Friday, October 23, 2009

Filipino-Style Pork Adobo

Every Filipino family has their own version of pork or chicken adobo. Some like it dry, with little sauce, while others love to spoon lots of sauce over their rice. I learned a tip from a manong who worked as a janitor when I was a student in culinary school. They would cook up their own lunch while class was in session. His secret ingredient (not anymore!) was 7-UP. Who new? A meat tenderizer AND a sweetener? I use a pressure cooker whenever I need to cook up a huge batch. If you have one, use it! The pork turns out super succulent in half the time. Here's my version:

Filipino-Style Pork Adobo

2 lbs. pork shoulder butt roast
1/2 cup rice vinegar (I like Marukan brand)
1/2 cup soy sauce
2 cups 7-up
10 garlic cloves, minced
10 black peppercorns
1 bay leaf
Juice from 1 lemon
2 large sweet potatoes, peeled and cut up
2 cups sliced shitake or crimini mushrooms

In your cooking pot, make the marinade: combine vinegar, soy sauce, 7-up, garlic, peppercorns, bay leaf and lemon juice.
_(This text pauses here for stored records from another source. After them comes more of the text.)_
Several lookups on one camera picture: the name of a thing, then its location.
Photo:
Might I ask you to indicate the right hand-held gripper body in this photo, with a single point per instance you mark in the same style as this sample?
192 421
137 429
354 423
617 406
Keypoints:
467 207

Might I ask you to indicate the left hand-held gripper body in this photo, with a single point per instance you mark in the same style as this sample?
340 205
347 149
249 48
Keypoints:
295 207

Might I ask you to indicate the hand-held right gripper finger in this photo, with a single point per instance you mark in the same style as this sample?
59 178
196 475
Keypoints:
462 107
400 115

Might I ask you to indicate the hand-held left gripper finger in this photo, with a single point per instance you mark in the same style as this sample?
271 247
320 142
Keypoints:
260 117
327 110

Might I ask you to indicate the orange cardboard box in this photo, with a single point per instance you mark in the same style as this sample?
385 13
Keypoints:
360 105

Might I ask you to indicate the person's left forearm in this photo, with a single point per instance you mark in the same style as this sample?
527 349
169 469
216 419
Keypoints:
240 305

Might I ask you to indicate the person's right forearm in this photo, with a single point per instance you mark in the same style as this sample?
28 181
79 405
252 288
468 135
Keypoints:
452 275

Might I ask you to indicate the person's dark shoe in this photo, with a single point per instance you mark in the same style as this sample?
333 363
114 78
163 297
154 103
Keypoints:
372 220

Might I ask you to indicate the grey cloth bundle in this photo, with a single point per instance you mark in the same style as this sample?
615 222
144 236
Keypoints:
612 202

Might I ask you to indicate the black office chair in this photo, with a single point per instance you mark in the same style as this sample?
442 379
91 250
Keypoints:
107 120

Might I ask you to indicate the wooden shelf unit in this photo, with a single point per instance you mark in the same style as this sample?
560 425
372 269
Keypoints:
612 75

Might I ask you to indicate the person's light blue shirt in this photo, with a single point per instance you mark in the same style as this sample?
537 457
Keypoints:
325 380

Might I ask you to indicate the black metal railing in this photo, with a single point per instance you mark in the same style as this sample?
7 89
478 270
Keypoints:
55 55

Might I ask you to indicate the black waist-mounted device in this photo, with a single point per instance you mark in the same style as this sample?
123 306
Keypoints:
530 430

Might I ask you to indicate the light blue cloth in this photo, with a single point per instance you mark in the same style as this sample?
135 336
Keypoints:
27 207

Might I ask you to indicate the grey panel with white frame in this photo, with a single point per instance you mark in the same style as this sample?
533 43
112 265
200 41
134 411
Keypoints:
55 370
Cut pork into chunky pieces. Add the pork to the marinade and allow to mellow for 30 minutes before cooking.

Cook at medium heat and bring pot to a boil, then bring to a slow simmer to cook for 45 minutes. Add the mushrooms midway into cooking and throw in the sweet potatoes to cook at the end. Keep pot partially covered. The liquid will reduce to form a sauce on the meat. Serve over steamed rice.

Enjoy!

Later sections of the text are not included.